Biologie.- Eine Forscherin der Universität Wien hat ein Modell entwickelt, mit dem einzelne Auen der Donau neu charakterisiert werden können – teilweise per Ferndiagnose.

Von Stefan Geier |
    Die Donauauen bei Wien, eine der größten intakten und zusammenhängenden Auenlandschaften Europas. Iris Wagner ist fasziniert von dieser Natur, in der sich Überschwemmungen und niedrige Wasserstände abwechseln. Die Biologin von der Universität Wien ist deshalb auf der Suche nach einer neuen Methode, diese komplexe Welt umfassend zu beschreiben.

    "Die Idee war, Auenlandschaften, im Speziellen für den Nationalpark Donauauen mit neuen Methoden der Fernerkundung zu klassifizieren."

    Fernerkundung, das heißt, sie will vor allem Daten nutzen, die bereits vorhanden sind. Ein großer Vorteil ihrer Idee. Solche Daten stammen zum Beispiel aus exakten Karten, Satellitenbildern und Infrarot-Scannerdaten. Das Problem all dieser Informationen: sie zeigen zwar ein detailliertes Bild unserer Welt von oben, zum Beispiel eine Flusslandschaft oder einen Wald wie an den Donauauen. Wie genau der Wald zusammengesetzt ist, sprich, welche unterschiedlichen Objekte sich auf dem Bild aus der Vogelperspektive befinden, diese Informationen stecken nicht in den Fernerkundungsdaten. Für die genaue Kenntnis der Zusammensetzung der Auenlandschaften ist es aber wichtig zu unterscheiden, ob ein Wald aus Pappeln, Eichen oder Ulmen besteht. Deshalb versucht Iris Wagner in ihrem Forschungsprojekt, die Natur objektbasiert zu beschreiben:

    "Weil der klassische Ansatz in der Fernerkundung ist ja, dass man mit Pixeln arbeitet, also mit den kleinsten Bildinformationen. Und durch den objektbasierten Ansatz hat man viel mehr Möglichkeiten, die Klassifikation zu verbessern. Also man kann sich das vorstellen wie einen großen Baukasten, mit dem man die Objekte klassifizieren kann."

    Dieser Baukasten muss aber erst einmal erstellt werden. Deshalb macht sich Iris Wagner auf ins Freigelände. Einen Sommer lang, von April bis September, zeichnet sie an ausgesuchten Standorten akribisch auf, welche Pflanzen dort wachsen. Jede Pflanze, Bäume oder Gräser zum Beispiel, ist für sie dabei ein Objekt, das wiederum Teil des Baukastens wird.

    "Die Objekte haben jede Menge Eigenschaften und die kann man klassifizieren und ihnen dann sagen zum Beispiel: Du bist jetzt ein Teil von einer ’harten Au’."

    Eine harte Au ist ein Wald, der vorwiegend aus Hartholzbäumen wie Eiche, Esche oder Ulme besteht. Die Informationen aus dem Freiland werden dann mit den Daten aus der Fernerkundung kombiniert. Das kann man sich vorstellen wie ein sehr gut aufgelöstes Digitalphoto, nur dass hier die Pixel nicht nur Bildinformationen enthalten, sondern eben auch noch Informationen über die Objekte in sich tragen, die in diesen Pixeln zu sehen sind.

    "Und so bekommt man relativ schnell eine Verteilung der verschiedenen Vegetationsstrukturen, die vorhanden sind in einem Gebiet."
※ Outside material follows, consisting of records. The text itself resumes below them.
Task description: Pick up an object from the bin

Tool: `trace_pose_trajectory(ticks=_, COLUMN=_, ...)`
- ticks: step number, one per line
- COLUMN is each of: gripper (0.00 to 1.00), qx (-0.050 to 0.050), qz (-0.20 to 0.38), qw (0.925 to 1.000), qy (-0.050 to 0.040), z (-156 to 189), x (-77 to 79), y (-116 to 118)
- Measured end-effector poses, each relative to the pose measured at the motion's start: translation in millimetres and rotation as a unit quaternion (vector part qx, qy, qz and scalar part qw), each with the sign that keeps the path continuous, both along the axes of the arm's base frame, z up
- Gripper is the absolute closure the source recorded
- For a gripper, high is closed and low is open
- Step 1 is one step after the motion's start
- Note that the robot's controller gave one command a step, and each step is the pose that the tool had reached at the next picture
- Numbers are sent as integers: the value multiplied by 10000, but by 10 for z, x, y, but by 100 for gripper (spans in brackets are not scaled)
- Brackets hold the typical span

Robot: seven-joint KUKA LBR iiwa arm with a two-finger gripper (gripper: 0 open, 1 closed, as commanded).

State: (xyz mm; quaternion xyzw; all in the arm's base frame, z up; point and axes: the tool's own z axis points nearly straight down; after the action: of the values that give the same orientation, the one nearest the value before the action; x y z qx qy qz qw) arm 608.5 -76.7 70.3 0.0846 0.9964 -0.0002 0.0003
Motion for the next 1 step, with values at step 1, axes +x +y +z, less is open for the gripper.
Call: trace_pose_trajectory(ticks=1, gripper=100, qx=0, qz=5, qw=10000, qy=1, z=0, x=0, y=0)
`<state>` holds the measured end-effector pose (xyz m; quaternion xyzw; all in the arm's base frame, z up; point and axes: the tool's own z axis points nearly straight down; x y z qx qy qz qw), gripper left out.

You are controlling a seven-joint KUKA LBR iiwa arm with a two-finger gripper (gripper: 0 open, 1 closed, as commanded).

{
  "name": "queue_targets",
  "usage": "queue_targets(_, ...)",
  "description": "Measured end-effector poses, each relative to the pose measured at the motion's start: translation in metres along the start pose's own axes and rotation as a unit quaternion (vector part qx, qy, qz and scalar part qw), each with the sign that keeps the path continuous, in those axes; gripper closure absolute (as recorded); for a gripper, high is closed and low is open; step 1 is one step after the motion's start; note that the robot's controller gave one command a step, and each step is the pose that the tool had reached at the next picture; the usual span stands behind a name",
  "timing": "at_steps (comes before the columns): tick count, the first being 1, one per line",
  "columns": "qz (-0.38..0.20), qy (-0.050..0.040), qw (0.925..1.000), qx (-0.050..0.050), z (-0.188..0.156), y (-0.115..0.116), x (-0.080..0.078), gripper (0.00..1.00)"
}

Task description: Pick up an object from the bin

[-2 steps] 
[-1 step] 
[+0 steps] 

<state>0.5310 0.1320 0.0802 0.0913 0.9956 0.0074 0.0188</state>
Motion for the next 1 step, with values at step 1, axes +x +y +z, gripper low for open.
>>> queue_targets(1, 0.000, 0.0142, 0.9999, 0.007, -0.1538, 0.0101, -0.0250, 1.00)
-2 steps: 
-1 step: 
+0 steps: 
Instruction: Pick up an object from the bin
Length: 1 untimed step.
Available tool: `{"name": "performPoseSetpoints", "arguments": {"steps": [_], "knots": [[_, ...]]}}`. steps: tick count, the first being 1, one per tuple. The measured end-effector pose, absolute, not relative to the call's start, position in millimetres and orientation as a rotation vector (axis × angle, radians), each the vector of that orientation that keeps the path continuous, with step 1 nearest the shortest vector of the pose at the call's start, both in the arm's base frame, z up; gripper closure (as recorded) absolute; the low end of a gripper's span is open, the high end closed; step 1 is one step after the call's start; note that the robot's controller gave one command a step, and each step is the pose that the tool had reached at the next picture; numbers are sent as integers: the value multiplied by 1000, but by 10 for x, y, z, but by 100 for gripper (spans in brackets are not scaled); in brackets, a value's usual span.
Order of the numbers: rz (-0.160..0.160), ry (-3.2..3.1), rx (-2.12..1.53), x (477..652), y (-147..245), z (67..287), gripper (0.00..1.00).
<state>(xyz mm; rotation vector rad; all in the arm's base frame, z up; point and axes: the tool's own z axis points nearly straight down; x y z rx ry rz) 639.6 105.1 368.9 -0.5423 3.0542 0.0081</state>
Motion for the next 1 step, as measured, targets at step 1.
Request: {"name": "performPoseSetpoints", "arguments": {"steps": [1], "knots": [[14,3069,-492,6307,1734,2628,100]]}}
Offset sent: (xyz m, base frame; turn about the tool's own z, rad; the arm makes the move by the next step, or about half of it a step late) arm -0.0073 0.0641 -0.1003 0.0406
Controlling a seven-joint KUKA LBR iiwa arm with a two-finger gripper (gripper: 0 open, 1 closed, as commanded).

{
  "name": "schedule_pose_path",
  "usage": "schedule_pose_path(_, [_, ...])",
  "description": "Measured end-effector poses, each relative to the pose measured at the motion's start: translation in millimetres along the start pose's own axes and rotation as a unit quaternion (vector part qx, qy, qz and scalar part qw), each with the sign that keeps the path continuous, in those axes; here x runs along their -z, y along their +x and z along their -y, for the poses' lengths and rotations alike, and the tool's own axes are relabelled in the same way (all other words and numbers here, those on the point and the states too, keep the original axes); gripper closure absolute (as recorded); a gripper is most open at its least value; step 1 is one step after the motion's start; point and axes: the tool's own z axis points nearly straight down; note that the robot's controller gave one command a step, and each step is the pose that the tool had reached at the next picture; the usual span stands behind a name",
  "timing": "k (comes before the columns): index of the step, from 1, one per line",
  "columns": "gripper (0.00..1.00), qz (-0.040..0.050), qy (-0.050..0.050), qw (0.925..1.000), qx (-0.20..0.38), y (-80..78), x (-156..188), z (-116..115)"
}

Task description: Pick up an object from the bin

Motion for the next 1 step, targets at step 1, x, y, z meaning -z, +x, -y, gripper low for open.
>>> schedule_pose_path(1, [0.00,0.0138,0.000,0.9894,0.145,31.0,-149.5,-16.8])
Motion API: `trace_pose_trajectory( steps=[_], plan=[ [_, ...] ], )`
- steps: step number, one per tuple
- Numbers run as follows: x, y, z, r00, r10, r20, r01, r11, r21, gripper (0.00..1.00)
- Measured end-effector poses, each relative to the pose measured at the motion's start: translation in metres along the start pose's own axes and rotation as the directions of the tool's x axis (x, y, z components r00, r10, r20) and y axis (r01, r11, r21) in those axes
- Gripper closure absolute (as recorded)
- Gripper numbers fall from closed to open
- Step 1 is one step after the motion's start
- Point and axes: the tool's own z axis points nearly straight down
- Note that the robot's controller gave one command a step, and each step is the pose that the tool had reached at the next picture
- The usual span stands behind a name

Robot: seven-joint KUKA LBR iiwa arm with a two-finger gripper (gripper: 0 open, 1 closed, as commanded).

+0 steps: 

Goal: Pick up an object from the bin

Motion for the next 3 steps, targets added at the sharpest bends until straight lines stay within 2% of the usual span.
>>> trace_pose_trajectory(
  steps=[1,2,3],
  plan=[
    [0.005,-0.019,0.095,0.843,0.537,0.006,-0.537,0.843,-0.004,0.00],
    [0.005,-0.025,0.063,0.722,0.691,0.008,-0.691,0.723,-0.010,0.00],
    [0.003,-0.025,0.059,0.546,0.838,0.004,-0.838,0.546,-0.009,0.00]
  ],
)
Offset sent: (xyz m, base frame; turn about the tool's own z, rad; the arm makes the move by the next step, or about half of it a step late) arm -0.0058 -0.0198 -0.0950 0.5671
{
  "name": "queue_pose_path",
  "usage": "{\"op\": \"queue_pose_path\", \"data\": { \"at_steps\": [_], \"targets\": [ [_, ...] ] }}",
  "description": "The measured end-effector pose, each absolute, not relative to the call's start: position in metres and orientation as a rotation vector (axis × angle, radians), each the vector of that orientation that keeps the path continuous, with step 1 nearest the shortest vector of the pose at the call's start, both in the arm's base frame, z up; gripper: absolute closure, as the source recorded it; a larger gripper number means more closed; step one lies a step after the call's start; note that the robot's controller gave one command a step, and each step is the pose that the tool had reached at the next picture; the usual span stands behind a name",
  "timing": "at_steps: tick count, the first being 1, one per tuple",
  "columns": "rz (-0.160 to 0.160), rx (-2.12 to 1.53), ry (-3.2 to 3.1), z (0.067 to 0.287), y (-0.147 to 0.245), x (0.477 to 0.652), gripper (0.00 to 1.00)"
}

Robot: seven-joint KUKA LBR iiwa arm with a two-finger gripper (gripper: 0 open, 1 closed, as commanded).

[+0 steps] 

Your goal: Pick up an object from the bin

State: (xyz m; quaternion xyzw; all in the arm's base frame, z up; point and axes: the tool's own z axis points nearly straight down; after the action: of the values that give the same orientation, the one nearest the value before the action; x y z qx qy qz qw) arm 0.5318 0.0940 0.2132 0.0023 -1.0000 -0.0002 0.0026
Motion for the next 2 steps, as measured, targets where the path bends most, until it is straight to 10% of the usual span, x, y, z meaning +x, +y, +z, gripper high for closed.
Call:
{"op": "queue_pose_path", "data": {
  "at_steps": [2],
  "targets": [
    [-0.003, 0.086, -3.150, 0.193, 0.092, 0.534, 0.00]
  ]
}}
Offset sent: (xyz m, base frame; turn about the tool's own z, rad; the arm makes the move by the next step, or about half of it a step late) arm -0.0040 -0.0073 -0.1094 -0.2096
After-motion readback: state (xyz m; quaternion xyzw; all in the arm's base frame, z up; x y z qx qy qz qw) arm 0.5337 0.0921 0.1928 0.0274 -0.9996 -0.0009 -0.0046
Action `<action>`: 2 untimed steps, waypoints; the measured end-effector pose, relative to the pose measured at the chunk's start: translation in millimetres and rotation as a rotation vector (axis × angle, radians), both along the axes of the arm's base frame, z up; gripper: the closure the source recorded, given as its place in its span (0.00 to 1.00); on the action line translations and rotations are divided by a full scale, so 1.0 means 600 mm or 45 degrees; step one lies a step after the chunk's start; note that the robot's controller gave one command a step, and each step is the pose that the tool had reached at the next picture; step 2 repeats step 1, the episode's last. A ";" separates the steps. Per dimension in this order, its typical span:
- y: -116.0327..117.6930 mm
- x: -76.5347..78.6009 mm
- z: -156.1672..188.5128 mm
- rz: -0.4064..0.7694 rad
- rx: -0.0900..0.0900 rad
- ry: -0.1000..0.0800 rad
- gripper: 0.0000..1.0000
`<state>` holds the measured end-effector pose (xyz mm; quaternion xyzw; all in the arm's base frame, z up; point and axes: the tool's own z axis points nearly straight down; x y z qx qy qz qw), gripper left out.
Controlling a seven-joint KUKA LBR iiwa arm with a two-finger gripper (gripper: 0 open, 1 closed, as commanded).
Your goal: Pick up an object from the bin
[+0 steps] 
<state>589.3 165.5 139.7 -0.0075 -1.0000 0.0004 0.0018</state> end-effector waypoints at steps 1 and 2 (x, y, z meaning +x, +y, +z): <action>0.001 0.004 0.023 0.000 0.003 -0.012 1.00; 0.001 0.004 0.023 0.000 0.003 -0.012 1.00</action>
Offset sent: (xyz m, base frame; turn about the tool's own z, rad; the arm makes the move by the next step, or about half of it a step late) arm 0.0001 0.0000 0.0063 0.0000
    Mit diesem neuen Kombinationsmodell hat Iris Wagner einen großen Teil der Donauauen neu charakterisiert. Und damit die Grundlage geschaffen für eine langfristige Untersuchung.

    "Wie es in der nächsten Phase geplant ist, kann ich jetzt hergehen und das alle paar Jahre machen und dann, wenn ich immer eine flächendeckende Klassifikation von den Auenlandschaften habe, dann kann ich wirklich vergleichen und sagen, okay, dadurch, dass wir jetzt den Uferrückbau gemacht haben, hat sich die Donau so und so viel Freiraum geschaffen und an einer anderen Stelle sind so und so viele Pionier-Standorte dazu gekommen."

    Die objektbasierte Charakterisierung eines wichtigen Lebensraums wie den Auenwäldern wird im nächsten Schritt des Projekts auch um andere Bereiche erweitert.

    "Für die Ökologie geht es um Gewässerdynamik, um Fische um Insekten also wirklich um alles und das wird umfassend untersucht von verschiedenen Abteilungen also das ist ein großes Projekt."

    Die Kombination von Freiland-Daten und den geologischen Fernerkundungsdaten ermöglicht einen neuen, umfassenderen Blick auf die Natur. Wenn es mit diesem Modell gelingt, auch schwerer zugängliche Landschaften wie zum Beispiel das Donaudelta am schwarzen Meer in freier Natur zu erfassen, wäre es ein großer Schritt, um die Dynamik komplexer Ökosysteme besser zu verstehen.